M. Grivel, Le commerce de l’estampe à Paris au XVIIe s., 1986 L’estampe recouvre une diversité de
métiers : papetiers, graveurs, enlumineurs, colporteurs. L’auteure participe à reconstituer un tableau de
Paris. Elle souligne une grande diversité : de la profession, avec des boutiques modestes du charnier des
Saints Innocents à celles qui visent un public aisé comme celle des Langlois rue Saint-Jacques ; diversité
des thèmes de gravure et enfin diversité des formes, depuis les estampes pour colporteurs aux
prestigieuses planches des gravures de Robert Nanteuil. S. Lepape, Gravures de la rue Montorgeuil, 2016.

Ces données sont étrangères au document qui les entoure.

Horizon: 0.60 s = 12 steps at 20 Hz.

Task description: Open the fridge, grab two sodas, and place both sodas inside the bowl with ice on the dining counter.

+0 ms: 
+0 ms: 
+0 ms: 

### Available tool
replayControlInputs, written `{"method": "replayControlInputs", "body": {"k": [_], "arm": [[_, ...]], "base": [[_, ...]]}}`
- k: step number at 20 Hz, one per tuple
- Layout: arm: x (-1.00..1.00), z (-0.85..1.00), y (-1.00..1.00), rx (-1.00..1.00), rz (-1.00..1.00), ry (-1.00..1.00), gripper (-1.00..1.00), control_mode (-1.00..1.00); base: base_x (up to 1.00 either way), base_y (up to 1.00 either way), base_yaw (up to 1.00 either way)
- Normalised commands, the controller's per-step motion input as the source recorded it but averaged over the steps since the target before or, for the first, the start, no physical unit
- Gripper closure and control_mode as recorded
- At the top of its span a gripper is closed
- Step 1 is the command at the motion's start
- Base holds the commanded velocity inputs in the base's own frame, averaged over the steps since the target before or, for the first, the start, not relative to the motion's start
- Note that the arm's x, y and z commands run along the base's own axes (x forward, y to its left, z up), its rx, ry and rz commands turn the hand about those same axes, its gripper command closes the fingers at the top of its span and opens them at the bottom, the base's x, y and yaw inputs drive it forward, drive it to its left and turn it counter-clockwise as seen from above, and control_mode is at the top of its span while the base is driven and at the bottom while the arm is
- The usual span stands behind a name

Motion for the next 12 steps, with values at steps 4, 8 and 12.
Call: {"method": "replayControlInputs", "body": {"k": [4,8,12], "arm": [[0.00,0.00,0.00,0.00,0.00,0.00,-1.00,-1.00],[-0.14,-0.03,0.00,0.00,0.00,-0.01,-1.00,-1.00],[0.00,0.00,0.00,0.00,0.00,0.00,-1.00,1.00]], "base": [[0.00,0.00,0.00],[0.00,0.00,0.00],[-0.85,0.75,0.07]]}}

s’inscrit dans la continuité de ce travail. L’auteure fait l’inventaire de 650 gravures vendues par les
marchands d’estampes installés entre 1550 et 1640 rue Montorgueil dans le quartier des Halles à Paris.

4. Les cartes à jouer


J. Talbot (dir.), Fabuleuses cartes à jouer, le monde en miniature, 2018. Apparues au XIIe s. en Chine, les
cartes à jouer arrivent en Europe à partir des années 1360. A la fin du XVe s., une iconographie régionale
se définit, avec trois familles d’enseignes (couleurs), dans l’Europe du sud (coupe, épée, bâton, denier) en
France (carreau, cœur, pique, trèfle) et dans le monde germanique (gland, feuille, cœur, grelot). A partir du
tournant du XVIIe s., le métier de cartier se professionnalise en Europe. Ainsi en 1628, la Worship
Compagny of Makers of Playing Cards est autorisée par Charles Ier en échange du paiement de taxes. Le
marché français domine, à la fois du fait d’une géographie centrale et surtout car les enseignes des jeux de
cartes français sont plus faciles à reproduire au pochoir. Ces cartes sont utilisées pour se distraire et
apprendre, en histoire, géographie, histoire sainte, mathématiques, fables, héraldique, astronomie, art de la
guerre. Les plus célèbres sont commandées par Mazarin pour le jeune Louis XIV.